Your First Trip to Small Claims Court – What to Do and What to Avoid

Small claims court is something that we tend not to think too much about — unless we’re sitting down on the couch to watch another episode of one of those daytime legal shows. However, if you find that you can’t get something worked out between you and an associate or even a business owner, small claims court might be just where you need to go.

In a perfect world, everyone would be able to afford a lawyer, but there are just some cases that are honestly too small for a lawyer to take on. If you want to make sure that they get taken care of still, small court is definitely your best answer. It’s perfect for when you have actual damages and fees that need to be corrected. If you can put a dollar sign on your problem and it’s under $3,000, small claims court is definitely where you need to go.

Keep in mind that it can take a while to make small claims court work for you. You will usually need to file a civil complaint, which will start the process. This is of course if you are actually suing someone. You need to make sure that you have a lot of evidence, such as receipts, statements, photos, witnesses…you get the idea. You don’t want to go into court trying to present “he said, she said” information. That’s called hearsay, and the judge will not give you what you want based on hearsay.

Whether you are doing the suing or being sued, it’s important to make sure that you make it to court on time. You don’t have to worry about someone not getting the message that they have to come to court. You can have the papers served to the other party by a process server or even a sheriff in some cases.

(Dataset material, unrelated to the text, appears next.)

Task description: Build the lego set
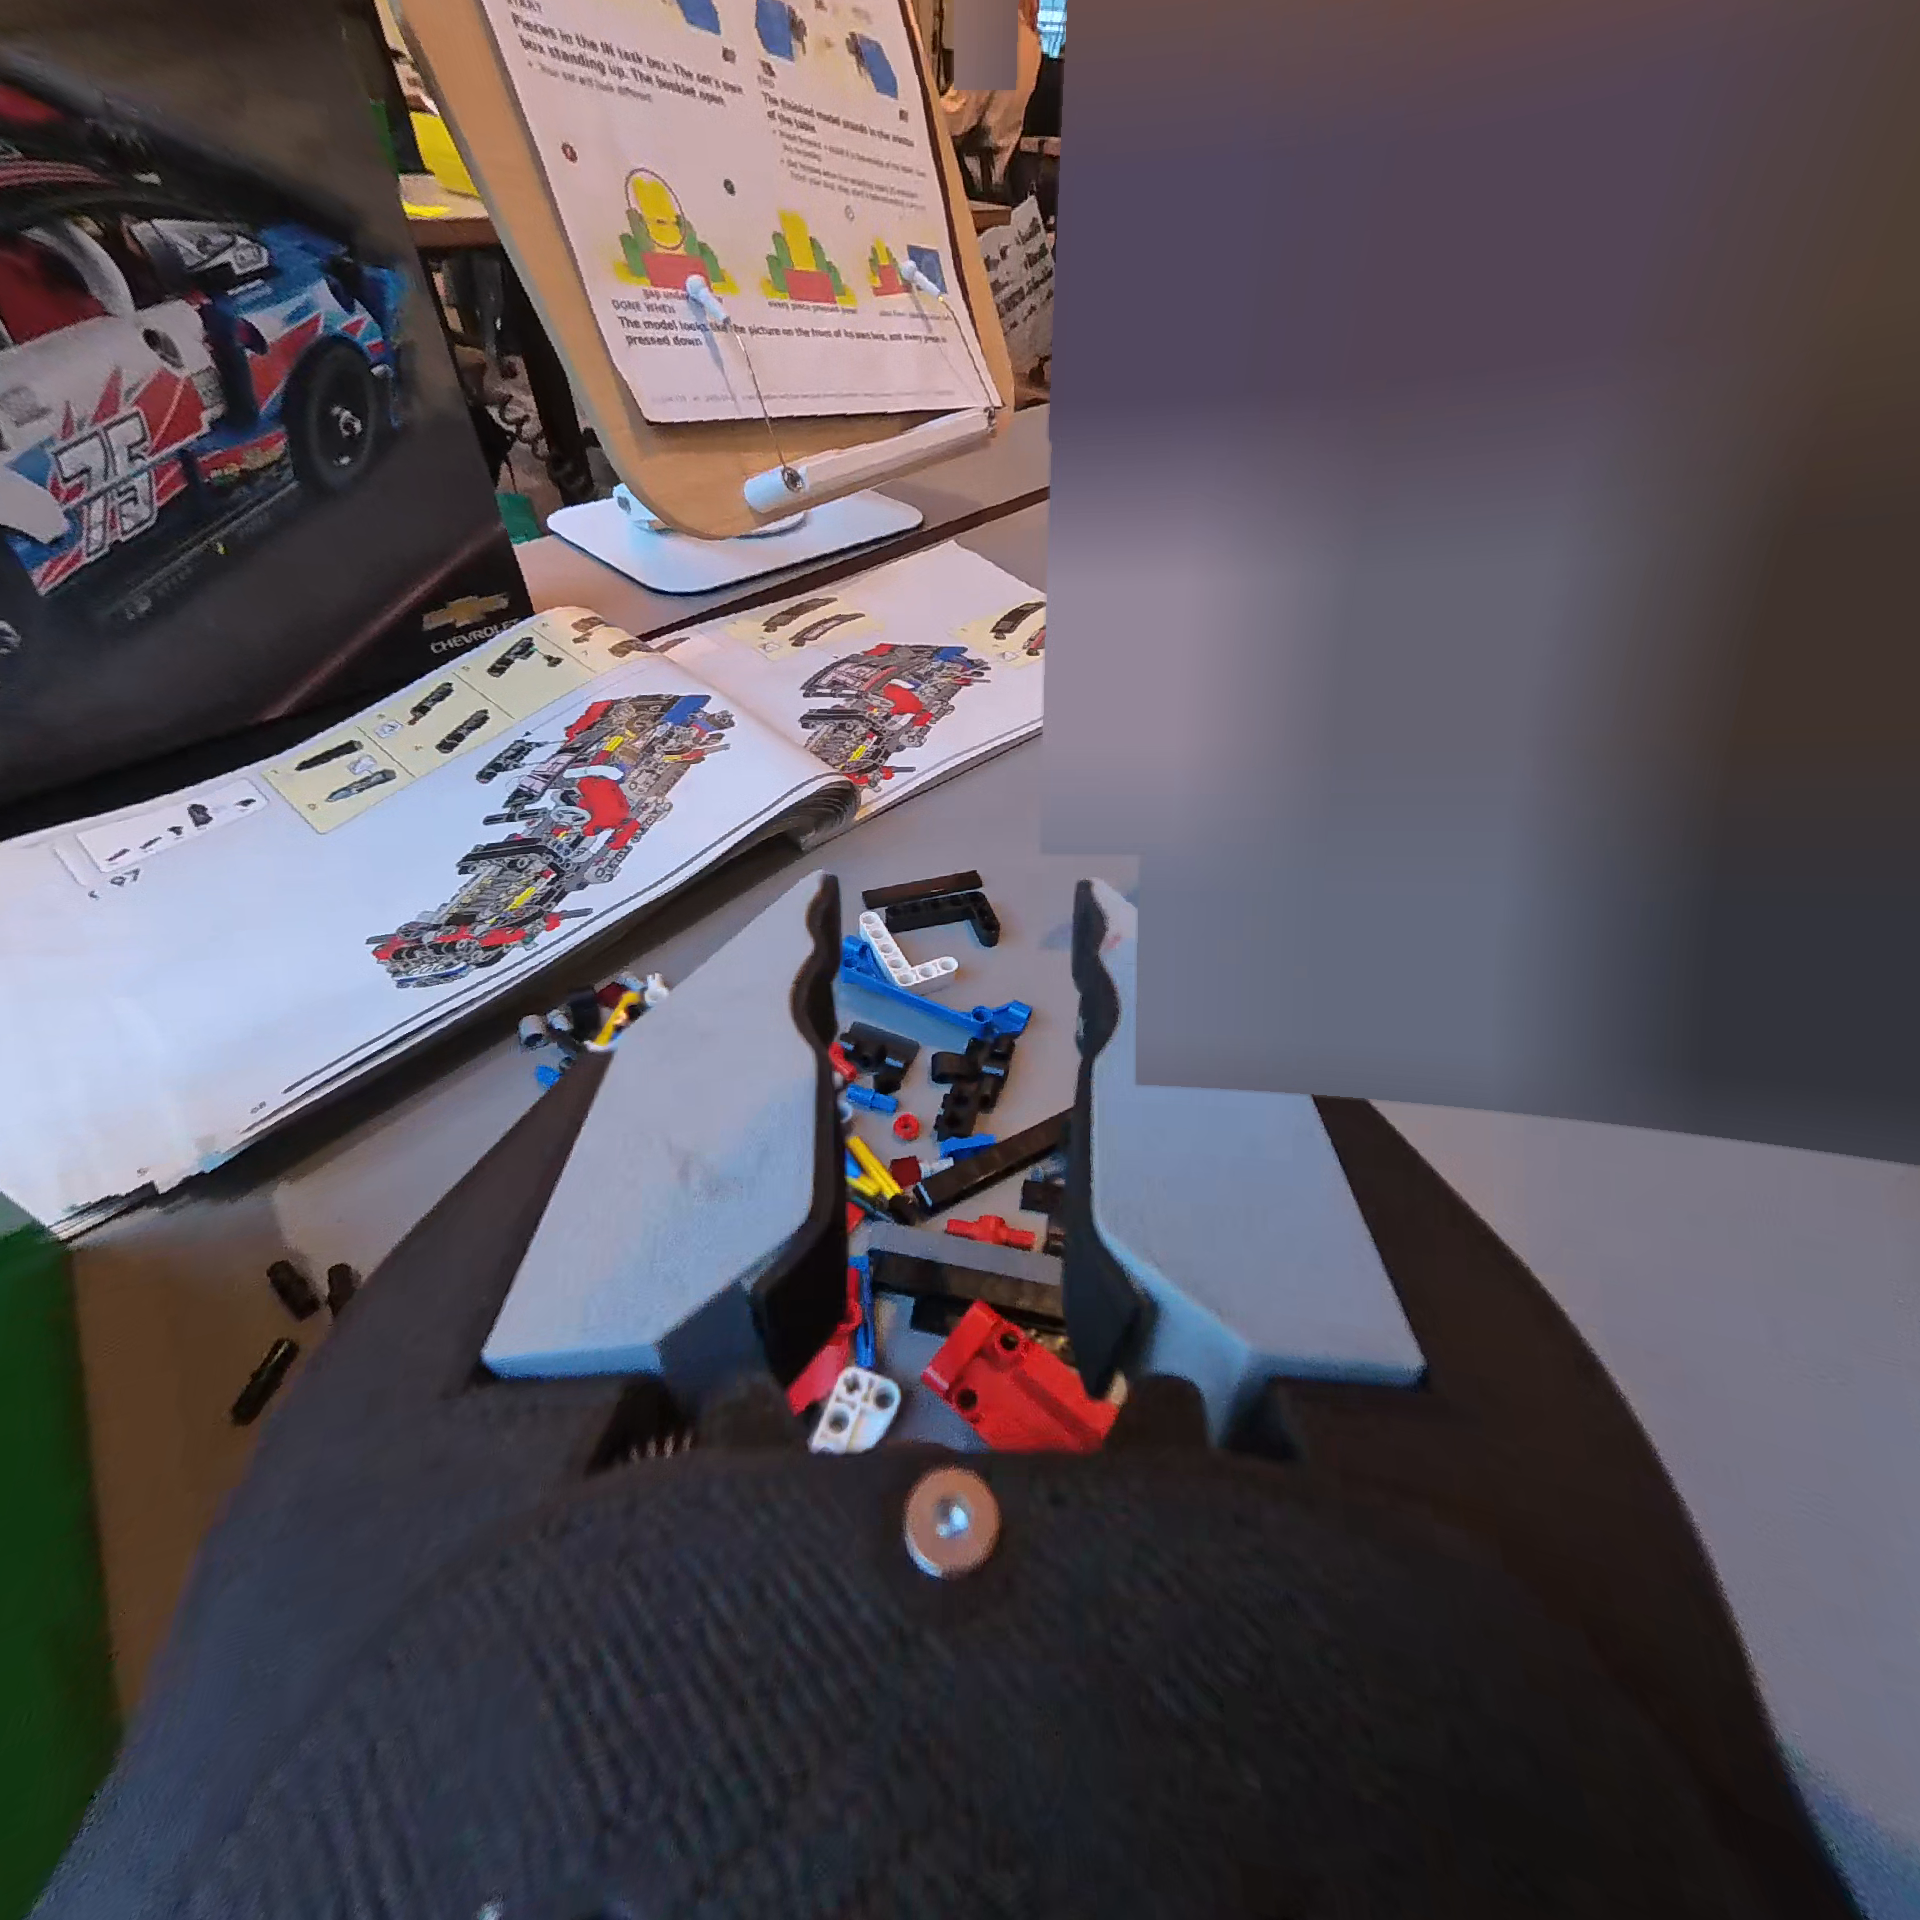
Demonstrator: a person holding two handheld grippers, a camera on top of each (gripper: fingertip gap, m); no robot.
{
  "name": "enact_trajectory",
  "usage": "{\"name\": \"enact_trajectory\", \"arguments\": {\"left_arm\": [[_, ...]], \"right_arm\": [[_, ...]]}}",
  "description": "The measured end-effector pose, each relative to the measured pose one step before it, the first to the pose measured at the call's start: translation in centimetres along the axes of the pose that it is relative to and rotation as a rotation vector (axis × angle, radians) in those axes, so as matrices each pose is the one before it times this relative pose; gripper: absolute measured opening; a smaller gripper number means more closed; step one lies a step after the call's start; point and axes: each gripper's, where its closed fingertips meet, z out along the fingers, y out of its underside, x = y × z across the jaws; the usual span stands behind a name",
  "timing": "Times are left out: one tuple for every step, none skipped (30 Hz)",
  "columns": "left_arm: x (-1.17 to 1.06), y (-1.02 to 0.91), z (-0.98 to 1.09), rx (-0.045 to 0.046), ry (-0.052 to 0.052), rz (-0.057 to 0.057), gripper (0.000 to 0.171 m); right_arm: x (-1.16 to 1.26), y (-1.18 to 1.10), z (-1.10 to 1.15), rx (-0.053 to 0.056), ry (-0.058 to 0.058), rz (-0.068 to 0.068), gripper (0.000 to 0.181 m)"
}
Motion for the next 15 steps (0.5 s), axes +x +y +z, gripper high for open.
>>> {"name": "enact_trajectory", "arguments": {"left_arm": [[-0.069,-0.1,-0.12,0.00958,-0.0003,0.0054,0.041],[-0.022,-0.077,-0.159,0.00826,0.0014,-0.0019,0.041],[0.041,-0.062,-0.027,0.00675,0.0057,-0.0059,0.04],[0.105,-0.007,-0.053,0.00206,0.0086,-0.0049,0.041],[0.021,-0.035,-0.105,0.00365,0.003,-0.0011,0.041],[-0.024,-0.133,-0.09,0.00914,-0.0031,0.0022,0.04],[-0.036,-0.072,-0.047,0.00568,-0.0019,0.0013,0.04],[-0.069,0.026,-0.013,0.00118,-0.0024,-0.0012,0.04],[-0.131,0.1,-0.004,-0.00197,-0.003,-0.0016,0.04],[-0.171,0.145,0.004,-0.00514,-0.0043,-0.0047,0.04],[-0.145,0.098,-0.006,-0.00302,-0.002,-0.0085,0.04],[-0.061,-0.01,-0.05,0.00385,0.0025,-0.0095,0.04],[0.0,-0.077,-0.069,0.00545,0.0052,-0.0087,0.04],[-0.015,-0.119,-0.082,0.00692,0.001,-0.0057,0.04],[-0.034,-0.149,-0.109,0.00752,-0.0015,-0.0031,0.04]], "right_arm": [[-0.399,0.511,0.326,-0.0124,-0.012,-0.0082,0.039],[-0.269,0.578,0.223,-0.0176,-0.0065,-0.01,0.039],[-0.201,0.477,0.166,-0.0161,-0.0038,-0.0051,0.037],[-0.233,0.31,0.113,-0.0116,-0.0067,0.0014,0.037],[-0.271,0.118,0.081,-0.0036,-0.0089,0.0032,0.037],[-0.224,-0.003,0.042,0.0025,-0.0064,0.0003,0.037],[-0.114,0.024,0.033,0.0015,0.0005,-0.0044,0.037],[-0.012,0.12,0.036,-0.0029,0.0042,-0.0085,0.036],[0.046,0.237,0.025,-0.0082,0.0053,-0.01,0.035],[0.125,0.295,0.023,-0.0118,0.0078,-0.0067,0.035],[0.129,0.243,-0.008,-0.0091,0.0069,-0.0023,0.035],[0.079,0.173,-0.027,-0.0041,0.0038,0.0018,0.033],[0.051,0.128,-0.026,0.0,0.0027,0.0045,0.032],[0.04,0.108,0.0,0.0015,0.0034,0.0043,0.031],[-0.003,0.148,0.028,-0.0003,0.0022,0.0014,0.03]]}}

Being sued is not something pleasant, but that doesn’t mean that you have to just take a default judgment against you — which is what happens if you don’t show up! Small claims court is a chance for your side to be heard as well before the judge. If you have evidence to refute the claims brought up against you, you can win your case.

If you’ve always wanted to know what happens if you win your case and the other person doesn’t pay, this guide is for you. First, you have to understand that the defendant does get a chance to appeal the court’s decision. That can take a few months, depending on the state where the case has been filed and heard. After that point though, the plaintiff (you) gets all of the information that they need to collect on the judgment. There is a statue of limitations involved here, so make sure that you work within the time frame for your state or you lose all rights to collect the money involved.

Not every case is worthy of small claims court. If you don’t have evidence to back up what you’re saying, you might not want to waste your time — or your money. However, if you know that you have a solid case, small claims court is a great idea — check it out for yourself in your own state!